**WORK ORDER**. Repeat the data below with no changes.

**DATA**.
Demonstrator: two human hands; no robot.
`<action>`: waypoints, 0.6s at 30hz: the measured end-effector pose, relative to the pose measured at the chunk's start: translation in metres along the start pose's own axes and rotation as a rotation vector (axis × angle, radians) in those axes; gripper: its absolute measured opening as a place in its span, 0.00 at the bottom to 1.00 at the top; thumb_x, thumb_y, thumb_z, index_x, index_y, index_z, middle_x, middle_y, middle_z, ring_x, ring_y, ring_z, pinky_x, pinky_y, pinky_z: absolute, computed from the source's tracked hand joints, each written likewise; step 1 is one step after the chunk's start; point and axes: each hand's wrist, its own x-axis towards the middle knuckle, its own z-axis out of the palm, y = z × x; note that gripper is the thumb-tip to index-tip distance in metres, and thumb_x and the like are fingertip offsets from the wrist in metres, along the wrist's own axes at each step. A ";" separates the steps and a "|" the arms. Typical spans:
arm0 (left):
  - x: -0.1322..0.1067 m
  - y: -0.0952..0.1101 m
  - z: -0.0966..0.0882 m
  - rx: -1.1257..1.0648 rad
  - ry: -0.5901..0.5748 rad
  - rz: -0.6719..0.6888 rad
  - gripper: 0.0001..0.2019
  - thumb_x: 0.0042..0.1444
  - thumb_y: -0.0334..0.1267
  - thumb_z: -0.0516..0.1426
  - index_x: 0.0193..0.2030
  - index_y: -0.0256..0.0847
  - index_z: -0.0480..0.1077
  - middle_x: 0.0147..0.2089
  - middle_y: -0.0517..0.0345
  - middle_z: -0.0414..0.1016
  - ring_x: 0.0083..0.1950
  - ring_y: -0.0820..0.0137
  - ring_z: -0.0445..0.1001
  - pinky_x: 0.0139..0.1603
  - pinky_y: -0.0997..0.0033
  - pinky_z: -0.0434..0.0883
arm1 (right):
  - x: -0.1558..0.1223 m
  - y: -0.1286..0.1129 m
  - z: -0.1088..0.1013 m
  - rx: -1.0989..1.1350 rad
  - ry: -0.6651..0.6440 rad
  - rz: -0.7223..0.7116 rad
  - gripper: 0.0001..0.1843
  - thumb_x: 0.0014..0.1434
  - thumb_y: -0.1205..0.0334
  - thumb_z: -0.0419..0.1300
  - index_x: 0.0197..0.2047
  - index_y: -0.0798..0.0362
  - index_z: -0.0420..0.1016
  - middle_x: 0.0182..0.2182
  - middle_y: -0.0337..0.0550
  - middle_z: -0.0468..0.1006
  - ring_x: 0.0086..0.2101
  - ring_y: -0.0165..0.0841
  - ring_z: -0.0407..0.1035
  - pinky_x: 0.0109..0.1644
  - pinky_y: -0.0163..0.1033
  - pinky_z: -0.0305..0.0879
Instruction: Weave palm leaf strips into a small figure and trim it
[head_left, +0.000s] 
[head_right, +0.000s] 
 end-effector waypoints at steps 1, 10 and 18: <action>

**RESULT FOR THIS EXERCISE**.
Demonstrator: two human hands; no robot.
`<action>`: waypoints, 0.6s at 30hz: the measured end-effector pose, relative to the pose measured at the chunk's start: translation in metres along the start pose's own axes and rotation as a rotation vector (axis × angle, radians) in those axes; gripper: its absolute measured opening as a place in its span, 0.00 at the bottom to 1.00 at the top; thumb_x, thumb_y, thumb_z, index_x, index_y, index_z, middle_x, middle_y, middle_z, ring_x, ring_y, ring_z, pinky_x, pinky_y, pinky_z: absolute, computed from the source's tracked hand joints, each written likewise; step 1 is one step after the chunk's start; point and axes: each hand's wrist, its own x-axis towards the middle knuckle, its own z-axis out of the palm, y = z × x; note that gripper is the thumb-tip to index-tip distance in metres, and thumb_x and the like are fingertip offsets from the wrist in metres, along the wrist's own axes at each step. A ";" separates the steps and a "|" the arms. Typical spans:
arm0 (left):
  - x: -0.1322..0.1067 m
  - y: -0.0952..0.1101 m
  - z: -0.0966..0.0882 m
  - rx: -1.1257..1.0648 rad
  - ry: -0.5901..0.5748 rad
  - rz: -0.6719..0.6888 rad
  - gripper: 0.0001..0.2019
  - thumb_x: 0.0042..0.1444
  - thumb_y: -0.0334..0.1267
  - thumb_z: -0.0516..0.1426
  - index_x: 0.0193..0.2030
  - index_y: -0.0256..0.0847
  - index_z: -0.0480..0.1077
  - middle_x: 0.0147..0.2089
  - middle_y: -0.0517..0.0345
  - middle_z: -0.0414..0.1016
  - ring_x: 0.0083..0.1950
  - ring_y: -0.0820..0.0137
  - ring_z: -0.0445..0.1001
  - pinky_x: 0.0139..0.1603
  - pinky_y: -0.0997..0.0033
  - pinky_z: -0.0434..0.0883
arm1 (right):
  - x: -0.1558..0.1223 m
  - y: -0.1286..0.1129 m
  - z: -0.1088..0.1013 m
  - rx: -1.0989..1.1350 rad
  - ry: -0.6651..0.6440 rad
  - rz: -0.7223..0.7116 rad
  - gripper: 0.0001..0.1843
  - thumb_x: 0.0014..0.1434
  - thumb_y: -0.1205..0.0334
  - thumb_z: -0.0419..0.1300
  - index_x: 0.0197..0.2047
  - index_y: -0.0798..0.0362
  - index_z: -0.0420..0.1016
  - middle_x: 0.0182..0.2182
  - middle_y: -0.0337..0.0550
  - middle_z: -0.0468..0.1006
  - ring_x: 0.0086..0.2101
  - ring_y: -0.0165..0.0841
  - ring_z: -0.0407..0.1035
  - pinky_x: 0.0109..0.1644
  - pinky_y: -0.0163..0.1033
  - pinky_z: -0.0305..0.0879
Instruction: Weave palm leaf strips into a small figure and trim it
[head_left, +0.000s] 
[head_right, +0.000s] 
 end-effector waypoints at steps 1, 10 and 18: <action>

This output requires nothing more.